## WORK INSTRUCTIONS
Check every line below for the word "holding" and give only the number of lines where it appears.

──────── LISTED ENTRIES

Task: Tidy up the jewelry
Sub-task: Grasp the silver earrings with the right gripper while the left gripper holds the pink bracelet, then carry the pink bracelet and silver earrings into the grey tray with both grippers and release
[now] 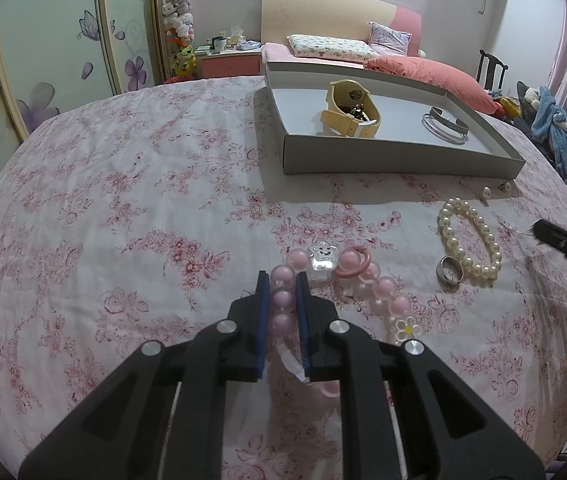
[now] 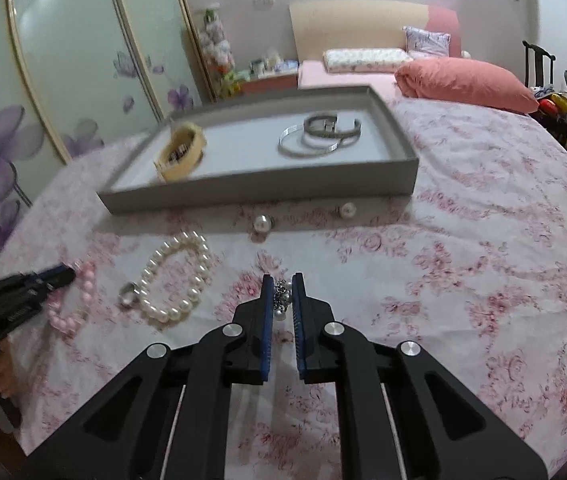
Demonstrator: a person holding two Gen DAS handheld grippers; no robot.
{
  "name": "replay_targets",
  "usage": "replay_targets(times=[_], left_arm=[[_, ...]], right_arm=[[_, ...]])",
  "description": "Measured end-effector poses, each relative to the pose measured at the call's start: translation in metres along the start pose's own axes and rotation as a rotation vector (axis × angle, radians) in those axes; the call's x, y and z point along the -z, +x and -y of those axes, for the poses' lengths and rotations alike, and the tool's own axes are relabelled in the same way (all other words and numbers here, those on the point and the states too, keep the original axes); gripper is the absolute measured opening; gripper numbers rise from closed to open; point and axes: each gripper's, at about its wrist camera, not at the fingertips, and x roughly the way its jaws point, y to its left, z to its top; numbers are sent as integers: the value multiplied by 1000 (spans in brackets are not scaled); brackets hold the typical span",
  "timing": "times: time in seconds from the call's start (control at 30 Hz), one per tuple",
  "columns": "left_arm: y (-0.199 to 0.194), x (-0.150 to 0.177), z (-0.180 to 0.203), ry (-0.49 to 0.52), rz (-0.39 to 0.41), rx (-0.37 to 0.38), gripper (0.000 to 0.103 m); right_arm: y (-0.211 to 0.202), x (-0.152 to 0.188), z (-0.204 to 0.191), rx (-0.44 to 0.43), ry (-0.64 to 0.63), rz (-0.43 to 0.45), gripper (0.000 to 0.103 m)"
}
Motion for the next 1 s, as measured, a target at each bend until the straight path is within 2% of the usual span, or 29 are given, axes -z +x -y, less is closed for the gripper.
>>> replay_targets(times=[0.23, 0.47, 0.77, 1.0], left_arm=[[-3, 2, -2, -14, 7, 26, 13], [-19, 6, 0, -30, 43, 76, 13], [-68, -4, 12, -38, 206, 178, 13], [-96, -7, 22, -62, 284, 230, 13]], right_arm=[[-29, -8, 0, -18, 5, 99, 10], [-42, -12, -1, -30, 8, 146, 10], [-59, -13, -7, -42, 4, 236, 10], [-76, -14, -14, -49, -2, 327, 10]])
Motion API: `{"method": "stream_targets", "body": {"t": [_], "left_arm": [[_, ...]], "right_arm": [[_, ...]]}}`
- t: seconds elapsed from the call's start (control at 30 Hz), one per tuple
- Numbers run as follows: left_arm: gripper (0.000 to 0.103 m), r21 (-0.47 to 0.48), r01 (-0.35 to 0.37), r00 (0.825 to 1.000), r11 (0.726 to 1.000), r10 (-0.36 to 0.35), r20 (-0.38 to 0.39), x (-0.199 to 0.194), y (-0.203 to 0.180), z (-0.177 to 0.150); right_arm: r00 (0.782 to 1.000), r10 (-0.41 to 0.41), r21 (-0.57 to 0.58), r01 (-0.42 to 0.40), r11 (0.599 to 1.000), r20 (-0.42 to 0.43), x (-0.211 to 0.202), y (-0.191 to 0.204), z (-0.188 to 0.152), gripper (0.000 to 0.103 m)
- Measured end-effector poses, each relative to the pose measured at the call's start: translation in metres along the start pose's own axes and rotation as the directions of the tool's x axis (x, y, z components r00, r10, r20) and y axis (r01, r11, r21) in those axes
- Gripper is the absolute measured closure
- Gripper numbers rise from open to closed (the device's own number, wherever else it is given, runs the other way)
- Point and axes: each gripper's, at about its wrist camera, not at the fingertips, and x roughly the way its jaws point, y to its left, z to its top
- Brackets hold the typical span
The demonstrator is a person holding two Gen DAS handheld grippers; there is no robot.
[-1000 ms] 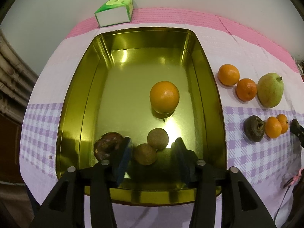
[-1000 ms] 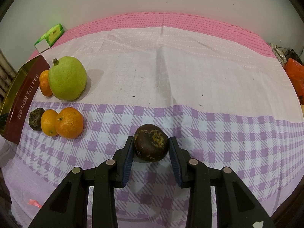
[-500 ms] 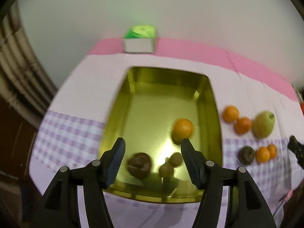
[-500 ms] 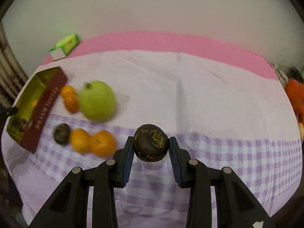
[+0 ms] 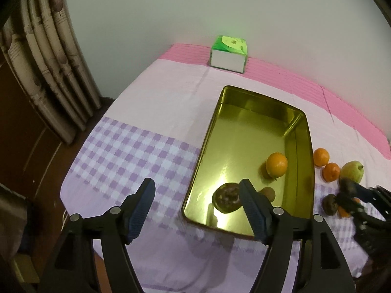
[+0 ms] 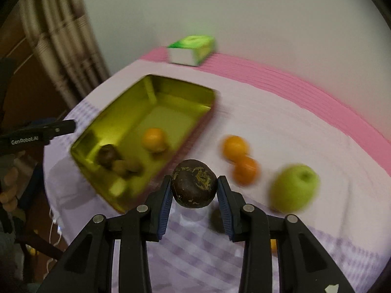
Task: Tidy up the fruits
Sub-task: 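Carry the dark brown fruit into the tin with the right gripper and release, then move the open right gripper back over the table toward an orange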
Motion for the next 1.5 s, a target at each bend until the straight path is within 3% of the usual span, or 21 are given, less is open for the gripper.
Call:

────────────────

## COMPLETED EXERCISE
2